The Original New Yorkers
Most everyone knows (or think they know) how Manhattan Island, today the jeweled centerpiece of New York City, was purchased by the Dutch from the Indians for $24 worth of beads and trinkets back in the 1600s. But what do we know about the actual Indians who supposedly made the sale? What really went on between them and the settlers?
It should come as no surprise that there is much more to the story than the legend. The details are recounted in First Manhattans: A History of the Indians of Greater New York, by Robert S. Grumet (University of Oklahoma Press, 2011), a history so detailed that it reads like a soap opera.

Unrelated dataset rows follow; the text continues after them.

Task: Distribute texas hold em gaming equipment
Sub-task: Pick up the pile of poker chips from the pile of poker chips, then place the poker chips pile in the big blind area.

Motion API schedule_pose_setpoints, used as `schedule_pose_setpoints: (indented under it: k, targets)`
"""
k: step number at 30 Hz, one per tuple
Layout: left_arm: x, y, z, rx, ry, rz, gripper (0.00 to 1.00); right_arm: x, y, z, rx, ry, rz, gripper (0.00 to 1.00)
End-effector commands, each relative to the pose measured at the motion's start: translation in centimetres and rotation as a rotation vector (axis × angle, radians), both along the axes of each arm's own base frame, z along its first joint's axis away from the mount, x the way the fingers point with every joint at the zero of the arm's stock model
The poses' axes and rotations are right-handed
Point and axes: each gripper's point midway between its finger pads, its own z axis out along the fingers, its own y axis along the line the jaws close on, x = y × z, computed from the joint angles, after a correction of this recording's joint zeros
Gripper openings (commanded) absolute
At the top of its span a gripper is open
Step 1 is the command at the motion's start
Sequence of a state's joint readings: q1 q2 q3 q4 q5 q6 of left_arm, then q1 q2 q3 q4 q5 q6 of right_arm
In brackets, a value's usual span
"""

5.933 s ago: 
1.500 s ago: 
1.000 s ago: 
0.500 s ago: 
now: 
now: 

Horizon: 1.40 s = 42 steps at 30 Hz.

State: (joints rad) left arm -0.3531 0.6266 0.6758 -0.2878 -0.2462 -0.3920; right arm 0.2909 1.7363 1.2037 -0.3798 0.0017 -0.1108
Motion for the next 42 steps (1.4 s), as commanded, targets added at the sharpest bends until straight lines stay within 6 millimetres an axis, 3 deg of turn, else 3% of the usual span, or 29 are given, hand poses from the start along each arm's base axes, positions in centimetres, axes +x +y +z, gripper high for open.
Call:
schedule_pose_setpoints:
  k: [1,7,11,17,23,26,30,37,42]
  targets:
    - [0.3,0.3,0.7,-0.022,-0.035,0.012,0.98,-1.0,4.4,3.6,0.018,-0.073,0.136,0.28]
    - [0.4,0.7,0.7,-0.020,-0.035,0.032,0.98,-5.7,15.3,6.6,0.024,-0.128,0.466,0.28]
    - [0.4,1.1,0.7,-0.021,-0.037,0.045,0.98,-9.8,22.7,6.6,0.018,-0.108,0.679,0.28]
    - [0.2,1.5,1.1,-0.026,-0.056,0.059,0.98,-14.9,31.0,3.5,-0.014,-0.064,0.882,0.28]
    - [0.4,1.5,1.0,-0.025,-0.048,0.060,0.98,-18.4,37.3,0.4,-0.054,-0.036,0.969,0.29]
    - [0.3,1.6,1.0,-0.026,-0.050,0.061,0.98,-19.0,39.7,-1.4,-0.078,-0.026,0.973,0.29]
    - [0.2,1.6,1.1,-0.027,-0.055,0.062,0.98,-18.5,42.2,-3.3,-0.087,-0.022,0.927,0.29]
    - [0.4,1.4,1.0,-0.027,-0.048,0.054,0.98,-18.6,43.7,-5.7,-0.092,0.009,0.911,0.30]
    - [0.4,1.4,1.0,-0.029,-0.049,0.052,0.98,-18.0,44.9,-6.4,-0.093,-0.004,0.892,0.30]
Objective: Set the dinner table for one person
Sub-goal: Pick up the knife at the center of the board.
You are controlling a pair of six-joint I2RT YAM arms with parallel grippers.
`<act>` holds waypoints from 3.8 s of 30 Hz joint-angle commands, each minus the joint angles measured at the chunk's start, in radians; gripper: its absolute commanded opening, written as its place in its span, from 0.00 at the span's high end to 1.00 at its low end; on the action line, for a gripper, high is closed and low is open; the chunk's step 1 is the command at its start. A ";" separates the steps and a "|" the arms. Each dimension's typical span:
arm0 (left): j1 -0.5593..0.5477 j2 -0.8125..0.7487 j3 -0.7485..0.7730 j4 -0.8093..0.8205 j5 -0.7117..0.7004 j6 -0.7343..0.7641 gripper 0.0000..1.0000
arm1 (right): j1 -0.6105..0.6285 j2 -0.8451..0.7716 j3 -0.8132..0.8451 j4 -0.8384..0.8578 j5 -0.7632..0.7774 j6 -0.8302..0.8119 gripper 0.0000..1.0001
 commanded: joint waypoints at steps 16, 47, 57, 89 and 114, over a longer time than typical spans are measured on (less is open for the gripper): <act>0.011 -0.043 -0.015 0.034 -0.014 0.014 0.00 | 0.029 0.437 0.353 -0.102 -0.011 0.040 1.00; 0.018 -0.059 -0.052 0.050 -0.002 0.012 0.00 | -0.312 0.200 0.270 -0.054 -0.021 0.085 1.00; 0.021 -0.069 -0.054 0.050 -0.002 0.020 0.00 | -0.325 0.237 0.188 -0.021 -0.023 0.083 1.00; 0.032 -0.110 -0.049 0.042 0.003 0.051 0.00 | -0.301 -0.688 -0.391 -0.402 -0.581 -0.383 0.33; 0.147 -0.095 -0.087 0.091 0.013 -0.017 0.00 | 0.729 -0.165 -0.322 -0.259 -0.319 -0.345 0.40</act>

Beginning with the first European contact by Giovanni da Verrazano, who glimpsed Manhattan before his ship was pulled back out to sea, and continuing with such figures as the little-known Willem Kieft and the iconic Henry Hudson and Peter Stuyvesant, Grumet paints a nuanced portrait. At the heart of the story are the Munsee Indians, whose lands stretched south past the Jersey Shore, into what is today Delaware, north through the Berkshires in Massachusetts and as far west as the Poconos in Pennsylvania.
From first contact in 1524 through 1766, when the Munsees—who seemed to comprise the Lenape and various other tribes—were eventually disbanded, conflicts raged, truces were struck, and treaties and land deeds were signed for parcels all over the Northeast. In the end the Munsee, scattered and dispossessed, were absorbed by other tribes far from their original homelands.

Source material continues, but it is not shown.